Dye loading was performed via standard single-beam scanning 2PM (A1R-MP, Nikon) equipped with 16× 0.8 NA water-immersion objective lens (N16XLWD-PF, Nikon) and a Ti:Sa laser (MaiTai eHP, Spectra-Physics, Inc.) tuned to a 920-nm wavelength. The glass pipette was angled at ∼30° and slowly inserted into the cortex of anesthetized mice at 150–300-µm depth from the surface using a 3-axis manipulator. To eject the dye from the pipette, 2–3 psi air pressure was applied for ∼5 min using a custom tool (made from a syringe and F-clamp) with a pressure monitor (PM015D, World Precision Instruments, Inc.). About 30–45 min after the injection, spontaneous Ca2+ activity was briefly confirmed using the same microscope setup at 1,000–1,040-nm excitation wavelength. An in vivo volumetric Ca2+ imaging in awake mice with MCAS-2PM was started 1 h after the dye loading, and it lasted up to 6 h.
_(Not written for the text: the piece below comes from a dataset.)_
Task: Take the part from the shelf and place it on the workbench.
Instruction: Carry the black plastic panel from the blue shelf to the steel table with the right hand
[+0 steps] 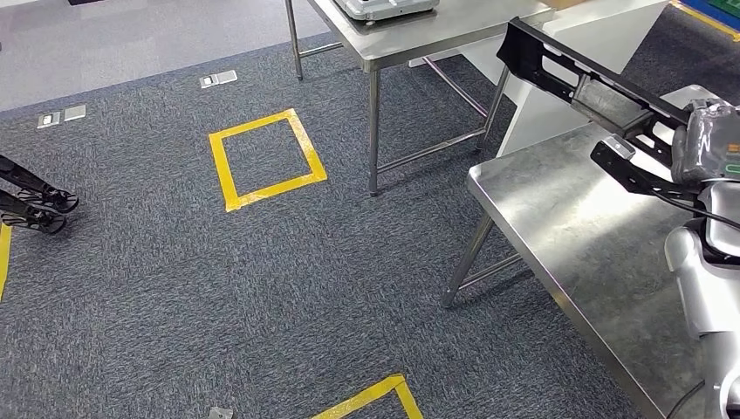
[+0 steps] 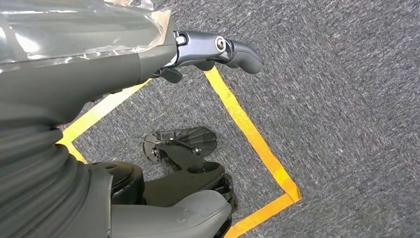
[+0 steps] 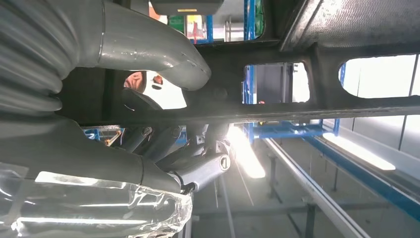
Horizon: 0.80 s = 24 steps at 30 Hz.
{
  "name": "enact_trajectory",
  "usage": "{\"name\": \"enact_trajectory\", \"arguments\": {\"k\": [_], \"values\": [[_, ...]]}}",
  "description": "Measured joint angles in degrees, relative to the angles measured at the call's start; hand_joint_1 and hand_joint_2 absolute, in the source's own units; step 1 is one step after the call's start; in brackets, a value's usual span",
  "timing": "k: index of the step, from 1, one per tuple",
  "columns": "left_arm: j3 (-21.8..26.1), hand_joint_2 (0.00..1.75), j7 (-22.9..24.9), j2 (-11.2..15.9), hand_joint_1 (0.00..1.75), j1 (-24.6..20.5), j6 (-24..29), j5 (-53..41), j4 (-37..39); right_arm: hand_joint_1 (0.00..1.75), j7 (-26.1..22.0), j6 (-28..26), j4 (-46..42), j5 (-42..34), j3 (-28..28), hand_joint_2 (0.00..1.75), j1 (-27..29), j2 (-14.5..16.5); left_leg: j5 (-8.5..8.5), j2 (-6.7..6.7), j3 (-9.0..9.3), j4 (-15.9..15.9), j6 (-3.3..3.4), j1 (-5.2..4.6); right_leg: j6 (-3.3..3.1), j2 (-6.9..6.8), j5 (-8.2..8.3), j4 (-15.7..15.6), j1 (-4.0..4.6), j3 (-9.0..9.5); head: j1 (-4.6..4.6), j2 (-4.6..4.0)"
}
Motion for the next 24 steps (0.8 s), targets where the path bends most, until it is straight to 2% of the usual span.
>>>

To avoid photodamage to the mouse brain, the excitation laser power was evaluated. We observed that a laser power of 190 mW or higher under the objective lens induced photodamage, characterized by persistently abnormally high calcium concentrations in cell bodies around the center area of the shallowest focal plane (approximately 130 µm from the surface). Consequently, the excitation laser power was set to 160 mW under the objective lens, which did not induce photodamage during in vivo Ca2+ imaging.

2.7 Data analysis

To evaluate the penetration depth in in vivo imaging, signal-to-background ratio was calculated as the ratio of the peak intensity to the background intensity. The background intensity was defined as the mean value of a 20 × 20-pixel area within a 50 pixels radius from the peak intensity position.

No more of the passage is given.